Thursday, April 14, 2011

Easy A

Directed by Will Gluck.
2010. Rated PG-13, 92 minutes.
Emma Stone
Amanda Bynes
Alyson Michalka
Thomas Haden Church
Lisa Kudrow
Stanley Tucci
Patricia Clarkson
Penn Badgley
Dan Byrd
Malcolm McDowell

Cam Gigandet

Keeping up a lie usually involves telling more lies. One mistruth simply begats the next. For most of us, this continues until the entire house of cards comes tumbling down on our own heads. Olive (Stone) is going through just such a thing.

It all starts innocently enough. She tells her best friend Rhiannon (Michalka) that she’s got a date this weekend when she really doesn’t in order to avoid going camping wither Rhi’s eccentric family. By the time Monday rolls around Rhi wants to know the juicy details of said date. Even though she’s done absolutely nothing at all since leaving school Friday afternoon, she tells Rhi that she lost her virginity to a college guy. Though said in confidence, this happens to be overheard by the wrong set of ears which, of course, share a head with the wrong set of lips. Olive suddenly finds herself to be the most scandalous girl in school.
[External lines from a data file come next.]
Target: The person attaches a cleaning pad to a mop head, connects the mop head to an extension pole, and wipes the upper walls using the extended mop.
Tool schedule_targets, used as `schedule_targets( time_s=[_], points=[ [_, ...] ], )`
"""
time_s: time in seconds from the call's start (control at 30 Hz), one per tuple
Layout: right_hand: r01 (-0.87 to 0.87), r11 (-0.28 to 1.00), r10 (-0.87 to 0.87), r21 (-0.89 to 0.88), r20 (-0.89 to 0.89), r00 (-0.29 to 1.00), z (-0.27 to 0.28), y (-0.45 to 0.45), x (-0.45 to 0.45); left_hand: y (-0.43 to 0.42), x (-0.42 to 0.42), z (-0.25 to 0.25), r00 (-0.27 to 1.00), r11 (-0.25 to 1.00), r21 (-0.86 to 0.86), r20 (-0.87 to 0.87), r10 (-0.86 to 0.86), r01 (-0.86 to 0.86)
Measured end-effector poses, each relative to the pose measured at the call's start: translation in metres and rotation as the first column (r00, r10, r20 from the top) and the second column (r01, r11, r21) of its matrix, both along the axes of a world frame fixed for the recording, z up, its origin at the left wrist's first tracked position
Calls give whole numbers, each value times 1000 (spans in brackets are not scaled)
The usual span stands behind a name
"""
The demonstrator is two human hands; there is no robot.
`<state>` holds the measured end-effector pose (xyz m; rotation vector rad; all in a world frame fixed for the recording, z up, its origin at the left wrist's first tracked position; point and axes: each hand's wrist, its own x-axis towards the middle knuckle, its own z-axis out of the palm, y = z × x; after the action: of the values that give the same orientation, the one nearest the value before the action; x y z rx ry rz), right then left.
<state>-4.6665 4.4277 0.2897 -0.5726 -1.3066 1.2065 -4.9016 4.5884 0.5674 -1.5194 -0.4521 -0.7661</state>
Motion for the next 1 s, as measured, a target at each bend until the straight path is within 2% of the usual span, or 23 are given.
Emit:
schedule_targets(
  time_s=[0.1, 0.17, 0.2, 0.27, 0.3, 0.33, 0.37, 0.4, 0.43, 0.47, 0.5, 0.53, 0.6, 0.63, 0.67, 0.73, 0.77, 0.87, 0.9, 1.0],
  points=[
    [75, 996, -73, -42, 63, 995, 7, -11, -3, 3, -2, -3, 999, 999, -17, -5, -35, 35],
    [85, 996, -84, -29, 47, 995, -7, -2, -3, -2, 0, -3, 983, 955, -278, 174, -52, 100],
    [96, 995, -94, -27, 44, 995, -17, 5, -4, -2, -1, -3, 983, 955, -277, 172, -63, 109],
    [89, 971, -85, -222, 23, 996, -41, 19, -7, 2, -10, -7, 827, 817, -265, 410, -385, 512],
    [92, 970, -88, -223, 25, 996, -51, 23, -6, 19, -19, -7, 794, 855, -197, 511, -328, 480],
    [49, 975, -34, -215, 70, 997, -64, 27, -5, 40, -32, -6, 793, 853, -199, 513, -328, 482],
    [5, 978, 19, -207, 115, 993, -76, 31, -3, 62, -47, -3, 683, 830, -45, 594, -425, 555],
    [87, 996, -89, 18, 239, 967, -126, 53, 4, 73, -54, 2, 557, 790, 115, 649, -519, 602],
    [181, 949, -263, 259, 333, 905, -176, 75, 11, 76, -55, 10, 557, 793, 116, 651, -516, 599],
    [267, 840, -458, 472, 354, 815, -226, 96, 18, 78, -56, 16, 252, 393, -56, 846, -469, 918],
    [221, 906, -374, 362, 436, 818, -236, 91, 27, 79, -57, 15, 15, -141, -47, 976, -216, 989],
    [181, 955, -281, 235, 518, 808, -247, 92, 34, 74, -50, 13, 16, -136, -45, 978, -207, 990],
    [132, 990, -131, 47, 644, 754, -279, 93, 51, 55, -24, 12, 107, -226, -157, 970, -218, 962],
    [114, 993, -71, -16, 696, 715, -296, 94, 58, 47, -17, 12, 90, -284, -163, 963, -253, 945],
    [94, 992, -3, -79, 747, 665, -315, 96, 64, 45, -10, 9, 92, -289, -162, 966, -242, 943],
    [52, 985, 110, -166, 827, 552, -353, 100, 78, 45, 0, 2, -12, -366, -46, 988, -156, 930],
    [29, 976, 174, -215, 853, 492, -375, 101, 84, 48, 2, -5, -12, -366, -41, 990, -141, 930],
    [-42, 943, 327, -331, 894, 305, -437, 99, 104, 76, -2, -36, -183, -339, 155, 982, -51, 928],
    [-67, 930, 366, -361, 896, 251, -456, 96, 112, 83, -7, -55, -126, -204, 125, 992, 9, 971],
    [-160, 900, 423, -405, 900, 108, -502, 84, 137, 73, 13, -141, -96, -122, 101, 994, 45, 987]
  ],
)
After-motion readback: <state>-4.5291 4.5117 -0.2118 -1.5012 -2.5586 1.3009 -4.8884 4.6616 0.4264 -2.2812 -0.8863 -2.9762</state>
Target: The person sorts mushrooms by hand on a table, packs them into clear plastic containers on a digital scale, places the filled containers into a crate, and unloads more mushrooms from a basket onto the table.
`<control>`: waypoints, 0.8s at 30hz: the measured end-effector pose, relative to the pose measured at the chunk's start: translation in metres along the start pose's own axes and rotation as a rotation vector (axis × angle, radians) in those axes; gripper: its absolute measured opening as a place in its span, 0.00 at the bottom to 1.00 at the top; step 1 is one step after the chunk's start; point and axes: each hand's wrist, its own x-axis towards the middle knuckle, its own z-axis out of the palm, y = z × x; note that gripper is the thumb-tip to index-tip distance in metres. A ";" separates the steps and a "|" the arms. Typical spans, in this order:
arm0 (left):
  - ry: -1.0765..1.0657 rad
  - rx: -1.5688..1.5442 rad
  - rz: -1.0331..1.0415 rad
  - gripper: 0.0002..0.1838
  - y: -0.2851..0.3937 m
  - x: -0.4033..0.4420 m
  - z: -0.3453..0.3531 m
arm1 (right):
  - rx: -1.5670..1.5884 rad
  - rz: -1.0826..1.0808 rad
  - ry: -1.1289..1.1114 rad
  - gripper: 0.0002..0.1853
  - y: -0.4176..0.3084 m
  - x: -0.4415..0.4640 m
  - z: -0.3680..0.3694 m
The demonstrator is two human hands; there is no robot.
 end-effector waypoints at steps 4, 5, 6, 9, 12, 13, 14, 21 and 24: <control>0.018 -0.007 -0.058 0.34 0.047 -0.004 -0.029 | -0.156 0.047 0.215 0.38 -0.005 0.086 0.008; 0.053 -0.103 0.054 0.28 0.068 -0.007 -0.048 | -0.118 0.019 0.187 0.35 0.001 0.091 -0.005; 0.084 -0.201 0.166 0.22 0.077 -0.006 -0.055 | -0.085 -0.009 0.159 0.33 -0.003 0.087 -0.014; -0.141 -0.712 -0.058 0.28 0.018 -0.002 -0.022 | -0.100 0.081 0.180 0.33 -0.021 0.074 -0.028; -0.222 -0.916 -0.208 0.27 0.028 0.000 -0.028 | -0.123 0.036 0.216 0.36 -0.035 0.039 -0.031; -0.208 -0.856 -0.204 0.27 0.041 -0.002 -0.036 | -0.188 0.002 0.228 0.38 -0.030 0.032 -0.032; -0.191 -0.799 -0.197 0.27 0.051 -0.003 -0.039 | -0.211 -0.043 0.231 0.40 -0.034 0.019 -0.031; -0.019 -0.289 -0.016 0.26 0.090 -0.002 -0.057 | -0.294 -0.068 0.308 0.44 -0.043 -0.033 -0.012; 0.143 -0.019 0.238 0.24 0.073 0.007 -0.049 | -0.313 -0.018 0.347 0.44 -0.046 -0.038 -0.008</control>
A select few know the tale to be false. However, most of these are boys who help perpetuate the myth, plus create more falsehoods. These guys are in search of changing their own rep and soon they’re lining up to pay Olive for the privilege of saying they slep with her, even though they hadn’t. As you can imagine, Olive soon comes to be viewed as the school whore.

Of course, this all coincides with Olive’s English class reading Nathaniel Hawthorne’s classic novel “The Scarlet Letter.” She is inspired by the plight of Hester Prynne and embraces her new found notoriety since before she was never talked about at all. She also yearns to piss off Marianne (Bynes), the school’s “Jesus freak.” Olive not only dons progressively sluttier outfits, she adorns them with a giant red “A” just like Prynne was made to wear. Things are going great, until she realizes they really aren’t.

Brazenly, but wisely, Easy A juxtaposes itself with the Hawthorne classic. It even takes the time to note the similarities and differences for us. It goes so far as to defend not only the novel, but the original film version while throwing barbs at the much more recent cinematic attempt starring Demi Moore. The movie gets much mileage from this, even filling in the uninformed on what happens in the book nearly as much as telling its own story. This makes the correlation between the two easily accessible and not just an in-joke to those of us who actually did the reading assignment in school.

The film doesn’t hide from its other major influence, John Hughes movies of the 1980s. Olive blatantly tells us she wishes her life were helmed by the famed director. We also get plenty of references and even short glimpses of those movies. As with “The Scarlett Letter,” this aids our audience, presumably mostly made up of teens and twentysomethings, get the jokes. However, this also highlights the one major flaw I find in Easy A. Our BFFs are too good looking. Part of the charm of movies like Pretty in Pink, Sixteen Candles and The Breakfast Club is that stars like Molly Ringwald and Ally Sheedy looked and felt like awkward teens relegated to high school’s lower social class, unsure whether they would ever blossom into the beautiful butterflies they so longed to be. It helped they were actually teenagers. Stone did a fine job with the role. She just can’t possibly give off that type of vibe. Her age, she’s 22 may have something to do with it. The natural confidence of someone already past the painful stages is difficult to contain. In addition, Michalka (also 22) as Rhiannon looks anything but the sexually frustrated, unable to get a boy co-ed we’re told she is. Let’s be honest, if she went to almost any high school in America looking the way she does here, she’d be constantly surrounded by an ever-widening swarm of athletes, rich kids, pretty boys and local college underclassmen. Beating them back with a stick might be a literal action for her instead of just a figure of speech.

The looks of the cast aside, I find Easy A funny in enough spots and very smart. It doesn’t often cause out loud laughter, but extracts the grins and soft chuckles that come from being able to relate to what we’re seeing. It may resonate more with females because their reputations are generally touchier topics. Still, I enjoyed it and had no problem becoming vested in the fate of our hero.